● Activity: Go through the lines below and copy each one that holds the string "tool".

● Given data:
⟨

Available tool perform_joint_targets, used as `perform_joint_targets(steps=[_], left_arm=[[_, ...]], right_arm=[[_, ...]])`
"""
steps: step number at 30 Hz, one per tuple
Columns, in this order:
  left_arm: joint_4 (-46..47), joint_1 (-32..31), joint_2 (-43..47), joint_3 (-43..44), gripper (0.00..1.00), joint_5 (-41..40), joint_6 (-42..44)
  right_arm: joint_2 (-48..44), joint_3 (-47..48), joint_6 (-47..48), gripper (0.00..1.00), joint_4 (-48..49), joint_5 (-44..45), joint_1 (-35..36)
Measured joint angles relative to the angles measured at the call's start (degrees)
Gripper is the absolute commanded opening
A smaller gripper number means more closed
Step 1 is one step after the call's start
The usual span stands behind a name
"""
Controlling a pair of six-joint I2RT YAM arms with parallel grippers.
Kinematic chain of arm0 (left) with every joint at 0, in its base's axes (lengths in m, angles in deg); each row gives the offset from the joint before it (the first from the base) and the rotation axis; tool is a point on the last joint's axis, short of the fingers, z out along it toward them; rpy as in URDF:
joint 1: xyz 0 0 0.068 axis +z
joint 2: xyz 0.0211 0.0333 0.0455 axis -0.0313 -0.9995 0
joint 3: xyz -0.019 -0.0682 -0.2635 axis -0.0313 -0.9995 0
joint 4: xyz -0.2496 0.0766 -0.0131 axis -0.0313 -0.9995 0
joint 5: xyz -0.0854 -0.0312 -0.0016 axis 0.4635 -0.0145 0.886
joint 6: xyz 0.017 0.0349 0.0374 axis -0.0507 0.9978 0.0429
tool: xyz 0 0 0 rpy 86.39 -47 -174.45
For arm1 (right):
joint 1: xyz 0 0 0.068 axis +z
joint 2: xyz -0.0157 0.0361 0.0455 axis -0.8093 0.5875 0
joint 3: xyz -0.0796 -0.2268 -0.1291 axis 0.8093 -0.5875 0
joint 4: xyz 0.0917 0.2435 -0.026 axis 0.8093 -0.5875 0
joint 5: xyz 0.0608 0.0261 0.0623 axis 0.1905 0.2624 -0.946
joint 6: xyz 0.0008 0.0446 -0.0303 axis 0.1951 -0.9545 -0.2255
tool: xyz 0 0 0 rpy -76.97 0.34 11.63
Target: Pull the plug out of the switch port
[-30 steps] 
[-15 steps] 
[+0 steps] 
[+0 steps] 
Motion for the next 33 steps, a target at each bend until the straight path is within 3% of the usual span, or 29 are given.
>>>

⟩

● Output of the exercise:
Available tool perform_joint_targets, used as `perform_joint_targets(steps=[_], left_arm=[[_, ...]], right_arm=[[_, ...]])`
Kinematic chain of arm0 (left) with every joint at 0, in its base's axes (lengths in m, angles in deg); each row gives the offset from the joint before it (the first from the base) and the rotation axis; tool is a point on the last joint's axis, short of the fingers, z out along it toward them; rpy as in URDF:
tool: xyz 0 0 0 rpy 86.39 -47 -174.45
tool: xyz 0 0 0 rpy -76.97 0.34 11.63

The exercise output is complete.